Peter Robert "Stoney" Emshwiller is an American novelist, artist, magazine editor, filmmaker, screenwriter, and actor. He is perhaps best known for his viral video "Later That Same Life" (a teaser for the full-length film of the same name, now in pre-production), which featured him at middle age talking to his actual teenaged self.

==Personal life==
He was born in Levittown, New York. His father, Ed Emshwiller, was a visual artist, and his mother, Carol Emshwiller, was an author.

Emshwiller graduated from MacArthur High School in 1977 and married Margaret Mayo McGlynn in 1991.

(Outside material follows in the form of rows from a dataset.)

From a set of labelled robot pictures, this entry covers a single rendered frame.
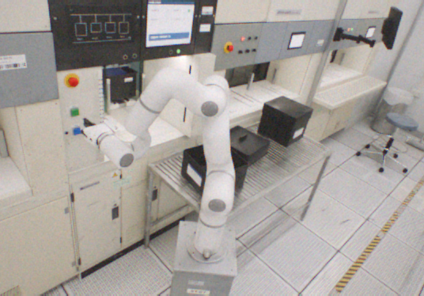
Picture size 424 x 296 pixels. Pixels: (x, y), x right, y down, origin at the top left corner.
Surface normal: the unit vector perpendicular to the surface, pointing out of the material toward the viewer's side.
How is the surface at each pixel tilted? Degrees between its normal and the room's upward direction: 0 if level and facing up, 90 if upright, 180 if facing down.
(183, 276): 90
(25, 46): 90
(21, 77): 90
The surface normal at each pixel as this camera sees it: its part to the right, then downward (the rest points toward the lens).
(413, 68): -0.71, 0.28
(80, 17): 0.69, 0.47
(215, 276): -0.01, 0.53
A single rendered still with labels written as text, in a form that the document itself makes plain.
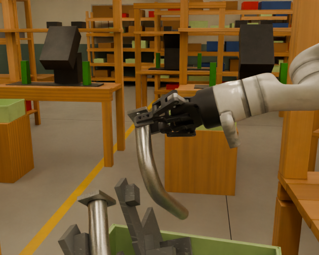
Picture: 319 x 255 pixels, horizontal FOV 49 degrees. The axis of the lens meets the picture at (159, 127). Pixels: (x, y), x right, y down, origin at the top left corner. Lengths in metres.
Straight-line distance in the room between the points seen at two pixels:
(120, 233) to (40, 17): 11.56
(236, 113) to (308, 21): 0.83
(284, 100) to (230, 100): 0.09
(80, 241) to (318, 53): 0.49
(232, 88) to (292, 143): 0.86
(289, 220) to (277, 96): 1.02
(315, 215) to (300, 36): 0.63
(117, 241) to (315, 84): 0.62
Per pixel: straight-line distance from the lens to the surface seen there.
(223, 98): 0.62
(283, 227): 1.60
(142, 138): 0.65
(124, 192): 0.69
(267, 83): 0.62
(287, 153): 1.47
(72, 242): 0.56
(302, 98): 0.62
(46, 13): 12.22
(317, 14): 1.42
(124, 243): 0.95
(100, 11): 11.57
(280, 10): 8.09
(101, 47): 10.94
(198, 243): 0.90
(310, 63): 0.64
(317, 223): 1.20
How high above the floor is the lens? 1.43
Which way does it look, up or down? 14 degrees down
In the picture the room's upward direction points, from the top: straight up
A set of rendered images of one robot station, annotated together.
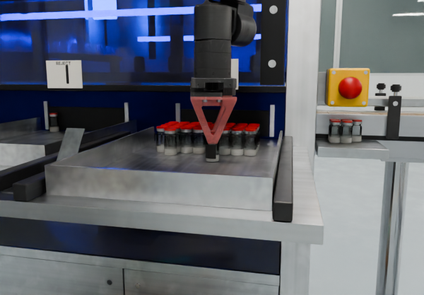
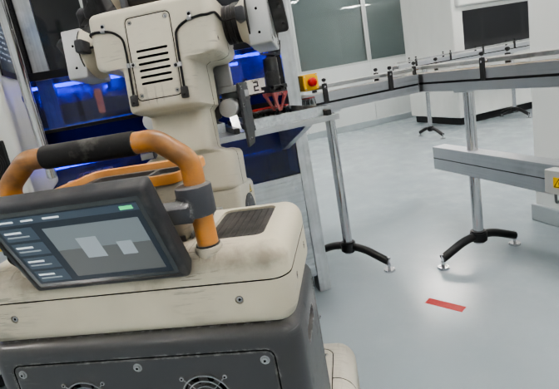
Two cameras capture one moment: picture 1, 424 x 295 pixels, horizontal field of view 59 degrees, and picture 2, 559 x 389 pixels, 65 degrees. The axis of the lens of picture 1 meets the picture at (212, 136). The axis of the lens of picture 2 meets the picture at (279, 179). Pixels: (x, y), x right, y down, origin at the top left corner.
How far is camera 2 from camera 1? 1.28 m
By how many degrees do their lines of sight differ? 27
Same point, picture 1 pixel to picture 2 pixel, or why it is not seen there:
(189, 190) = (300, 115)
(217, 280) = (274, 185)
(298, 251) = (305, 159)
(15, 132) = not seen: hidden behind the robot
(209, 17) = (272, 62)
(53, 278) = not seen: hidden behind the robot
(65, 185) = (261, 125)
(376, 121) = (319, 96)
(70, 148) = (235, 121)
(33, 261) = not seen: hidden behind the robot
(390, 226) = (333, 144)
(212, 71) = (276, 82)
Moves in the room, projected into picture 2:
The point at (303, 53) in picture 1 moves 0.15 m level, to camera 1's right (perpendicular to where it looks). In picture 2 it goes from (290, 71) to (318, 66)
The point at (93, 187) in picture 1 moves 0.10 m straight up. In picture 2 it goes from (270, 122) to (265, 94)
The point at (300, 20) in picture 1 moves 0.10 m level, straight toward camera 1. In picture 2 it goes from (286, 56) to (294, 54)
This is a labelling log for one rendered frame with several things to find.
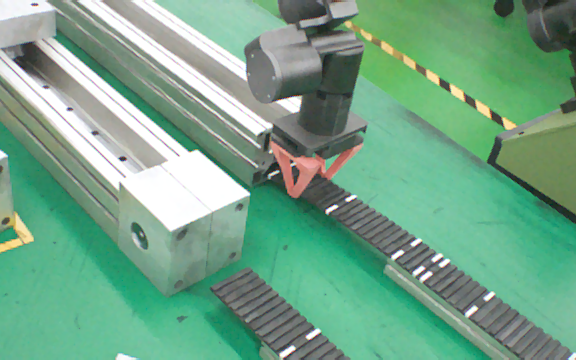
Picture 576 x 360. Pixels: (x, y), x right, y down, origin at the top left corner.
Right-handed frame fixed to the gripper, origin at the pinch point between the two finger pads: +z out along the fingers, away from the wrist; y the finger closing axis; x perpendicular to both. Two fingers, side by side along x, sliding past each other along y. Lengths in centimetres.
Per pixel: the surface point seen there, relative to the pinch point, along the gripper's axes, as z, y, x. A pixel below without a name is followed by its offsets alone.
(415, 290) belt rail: 1.4, 1.9, 19.1
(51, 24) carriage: -8.2, 14.0, -37.3
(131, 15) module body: -3.6, -2.4, -43.3
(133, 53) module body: -4.0, 4.6, -32.0
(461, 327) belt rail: 1.5, 1.9, 25.4
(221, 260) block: 0.9, 16.8, 3.7
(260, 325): -1.1, 20.6, 13.9
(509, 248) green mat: 2.4, -14.9, 21.5
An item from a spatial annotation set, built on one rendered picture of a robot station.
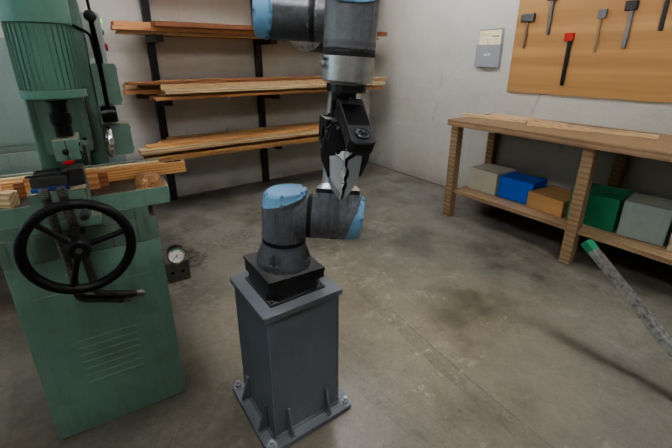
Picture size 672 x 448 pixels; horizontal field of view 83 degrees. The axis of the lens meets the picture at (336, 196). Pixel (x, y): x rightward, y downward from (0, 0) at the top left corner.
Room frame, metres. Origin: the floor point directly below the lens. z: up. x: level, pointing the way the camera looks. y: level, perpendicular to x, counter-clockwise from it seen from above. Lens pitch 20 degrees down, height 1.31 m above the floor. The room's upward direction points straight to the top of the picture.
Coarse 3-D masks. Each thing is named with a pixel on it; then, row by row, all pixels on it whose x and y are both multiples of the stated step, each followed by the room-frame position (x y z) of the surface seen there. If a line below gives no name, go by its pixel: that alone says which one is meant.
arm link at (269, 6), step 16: (256, 0) 0.78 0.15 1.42; (272, 0) 0.78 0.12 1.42; (288, 0) 0.78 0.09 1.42; (304, 0) 0.78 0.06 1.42; (256, 16) 0.78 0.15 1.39; (272, 16) 0.78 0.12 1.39; (288, 16) 0.78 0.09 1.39; (304, 16) 0.78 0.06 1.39; (256, 32) 0.80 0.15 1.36; (272, 32) 0.79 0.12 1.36; (288, 32) 0.79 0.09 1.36; (304, 32) 0.79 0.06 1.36; (304, 48) 1.31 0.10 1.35; (320, 48) 1.35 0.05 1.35
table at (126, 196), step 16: (96, 192) 1.19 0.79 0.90; (112, 192) 1.19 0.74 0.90; (128, 192) 1.20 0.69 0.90; (144, 192) 1.22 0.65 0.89; (160, 192) 1.25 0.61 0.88; (0, 208) 1.04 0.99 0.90; (16, 208) 1.05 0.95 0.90; (128, 208) 1.19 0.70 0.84; (0, 224) 1.02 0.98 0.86; (16, 224) 1.04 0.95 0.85; (48, 224) 1.01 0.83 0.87; (64, 224) 1.02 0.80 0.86; (80, 224) 1.04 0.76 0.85
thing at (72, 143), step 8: (72, 136) 1.28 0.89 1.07; (56, 144) 1.21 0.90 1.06; (64, 144) 1.22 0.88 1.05; (72, 144) 1.23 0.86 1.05; (80, 144) 1.31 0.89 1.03; (56, 152) 1.21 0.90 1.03; (72, 152) 1.23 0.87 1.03; (80, 152) 1.24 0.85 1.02; (56, 160) 1.20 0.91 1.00; (64, 160) 1.21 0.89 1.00
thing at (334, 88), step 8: (328, 88) 0.68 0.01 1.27; (336, 88) 0.67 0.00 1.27; (344, 88) 0.66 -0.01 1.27; (352, 88) 0.67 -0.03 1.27; (360, 88) 0.67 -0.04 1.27; (336, 96) 0.71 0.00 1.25; (344, 96) 0.69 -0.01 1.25; (352, 96) 0.69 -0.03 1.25; (336, 104) 0.69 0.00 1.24; (336, 112) 0.69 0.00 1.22; (320, 120) 0.73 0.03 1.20; (328, 120) 0.68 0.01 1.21; (336, 120) 0.68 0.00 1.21; (320, 128) 0.74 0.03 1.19; (328, 128) 0.66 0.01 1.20; (336, 128) 0.66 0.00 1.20; (320, 136) 0.73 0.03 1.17; (328, 136) 0.66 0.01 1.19; (336, 136) 0.67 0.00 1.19; (336, 144) 0.67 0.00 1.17; (344, 144) 0.67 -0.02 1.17; (336, 152) 0.67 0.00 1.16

His work has appeared under his own name as well as P.R. Emshwiller, Stoney Emshwiller, Peter McGlynn, Stoney McGuinn, McGuinn Stoney, and Peter Roberts.

== Writing and editing ==

Peter Emshwiller was managing editor of both The Twilight Zone Magazine and Night Cry from 1985 to 1989.

In 1991 his Nebula Award-nominated science fiction novel The Host was published by Bantam Books. In 1992, its sequel, Short Blade, was released (also by Bantam). A paperback copy of this novel was briefly featured in the Quentin Tarantino film Jackie Brown as the top book in the Billingsley shopping bag during the dressing room money exchange scene at the Del Amo Mall. Both works have repeatedly been optioned as feature films since they were published (notably by Jerry Bruckheimer from 2004 through 2007) but never made into movies.

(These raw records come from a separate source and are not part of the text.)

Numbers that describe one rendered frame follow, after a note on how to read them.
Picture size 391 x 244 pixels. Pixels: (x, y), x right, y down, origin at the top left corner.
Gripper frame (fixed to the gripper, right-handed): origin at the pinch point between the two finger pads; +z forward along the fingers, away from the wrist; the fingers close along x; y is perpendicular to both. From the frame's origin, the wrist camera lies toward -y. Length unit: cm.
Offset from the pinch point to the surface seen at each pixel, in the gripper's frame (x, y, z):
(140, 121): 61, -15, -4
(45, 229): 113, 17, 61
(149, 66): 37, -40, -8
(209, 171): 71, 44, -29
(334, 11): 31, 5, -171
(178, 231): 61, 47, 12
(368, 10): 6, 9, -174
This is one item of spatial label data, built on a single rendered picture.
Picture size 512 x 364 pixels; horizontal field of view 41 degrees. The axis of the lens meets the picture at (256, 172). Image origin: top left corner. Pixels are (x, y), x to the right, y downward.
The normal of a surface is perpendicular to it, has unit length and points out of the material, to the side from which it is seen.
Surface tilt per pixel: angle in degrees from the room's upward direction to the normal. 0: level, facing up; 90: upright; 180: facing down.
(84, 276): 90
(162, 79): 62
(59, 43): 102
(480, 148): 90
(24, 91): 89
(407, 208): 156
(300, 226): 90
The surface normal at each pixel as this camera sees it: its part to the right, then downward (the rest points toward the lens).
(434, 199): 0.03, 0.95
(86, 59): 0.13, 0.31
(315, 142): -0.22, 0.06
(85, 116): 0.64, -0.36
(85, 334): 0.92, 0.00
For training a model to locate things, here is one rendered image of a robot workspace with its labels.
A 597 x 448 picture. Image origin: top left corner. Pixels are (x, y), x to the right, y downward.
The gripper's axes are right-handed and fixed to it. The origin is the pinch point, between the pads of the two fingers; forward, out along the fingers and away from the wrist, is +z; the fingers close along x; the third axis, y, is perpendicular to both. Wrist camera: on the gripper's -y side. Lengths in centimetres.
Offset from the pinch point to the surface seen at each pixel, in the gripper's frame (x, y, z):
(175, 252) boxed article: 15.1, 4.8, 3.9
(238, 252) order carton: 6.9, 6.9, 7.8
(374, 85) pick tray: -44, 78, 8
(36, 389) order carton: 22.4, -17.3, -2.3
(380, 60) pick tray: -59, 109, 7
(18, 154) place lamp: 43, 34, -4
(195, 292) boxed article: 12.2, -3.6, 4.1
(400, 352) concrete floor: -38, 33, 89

Emshwiller's humorous poetry appears regularly in Asinine Poetry, and he has had non-fiction articles published in many magazines including The Writer, The New York Observer, Locus, and The Long Island Tribune.

In 2008 he co-wrote the screenplay for As Advertised, a sitcom pilot.

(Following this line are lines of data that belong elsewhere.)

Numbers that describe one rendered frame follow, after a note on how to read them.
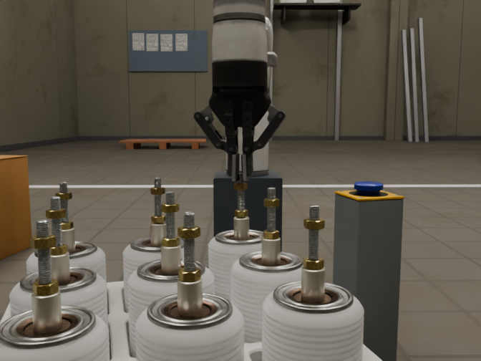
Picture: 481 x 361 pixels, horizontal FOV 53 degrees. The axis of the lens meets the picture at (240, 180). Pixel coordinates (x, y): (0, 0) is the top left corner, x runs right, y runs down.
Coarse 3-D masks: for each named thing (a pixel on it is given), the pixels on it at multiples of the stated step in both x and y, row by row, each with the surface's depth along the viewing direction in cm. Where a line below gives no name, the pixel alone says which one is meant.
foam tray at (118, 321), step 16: (112, 288) 69; (112, 304) 63; (112, 320) 58; (128, 320) 59; (112, 336) 54; (128, 336) 59; (112, 352) 50; (128, 352) 50; (256, 352) 51; (368, 352) 50
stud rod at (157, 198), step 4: (156, 180) 64; (160, 180) 64; (156, 184) 64; (160, 184) 64; (156, 196) 64; (160, 196) 64; (156, 200) 64; (160, 200) 64; (156, 204) 64; (160, 204) 64; (156, 208) 65; (160, 208) 65; (156, 212) 65; (160, 212) 65
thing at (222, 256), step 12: (216, 252) 66; (228, 252) 65; (240, 252) 64; (216, 264) 66; (228, 264) 65; (216, 276) 66; (228, 276) 65; (216, 288) 67; (228, 288) 65; (228, 300) 66
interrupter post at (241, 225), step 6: (246, 216) 69; (234, 222) 68; (240, 222) 68; (246, 222) 68; (234, 228) 68; (240, 228) 68; (246, 228) 68; (234, 234) 68; (240, 234) 68; (246, 234) 68
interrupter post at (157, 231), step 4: (152, 224) 64; (156, 224) 64; (160, 224) 64; (164, 224) 65; (152, 228) 64; (156, 228) 64; (160, 228) 64; (164, 228) 65; (152, 232) 64; (156, 232) 64; (160, 232) 64; (164, 232) 65; (152, 236) 64; (156, 236) 64; (160, 236) 64; (164, 236) 65; (152, 240) 65; (156, 240) 64; (160, 240) 64; (152, 244) 65; (156, 244) 64; (160, 244) 64

Emshwiller is represented by Chris Lotts at the Vicinanza Literary Agency for novels and, for screenwriting, Vince Gerardis of Created By. His sitcom writing team is represented by Steve Smith of Stagecoach Entertainment and Katie Cates at ICM.

== Acting ==
Performing under the name Stoney Emshwiller, Emshwiller has been acting since he was a child. He has appeared in numerous stage productions in both New York (off Broadway) and Los Angeles, as well as in films and on TV. From 1988 to 1991 he sang with the 12-person choral ensemble The Euterpeans, including performing a concert at Carnegie Recital Hall.

In 2004 he signed with the William Morris Agency as a voiceover actor. He has since moved to AT&A for his voiceover representation and the Pinnacle Agency for commercials. Much of his current voice work is for radio advertisements, cartoons, and video games.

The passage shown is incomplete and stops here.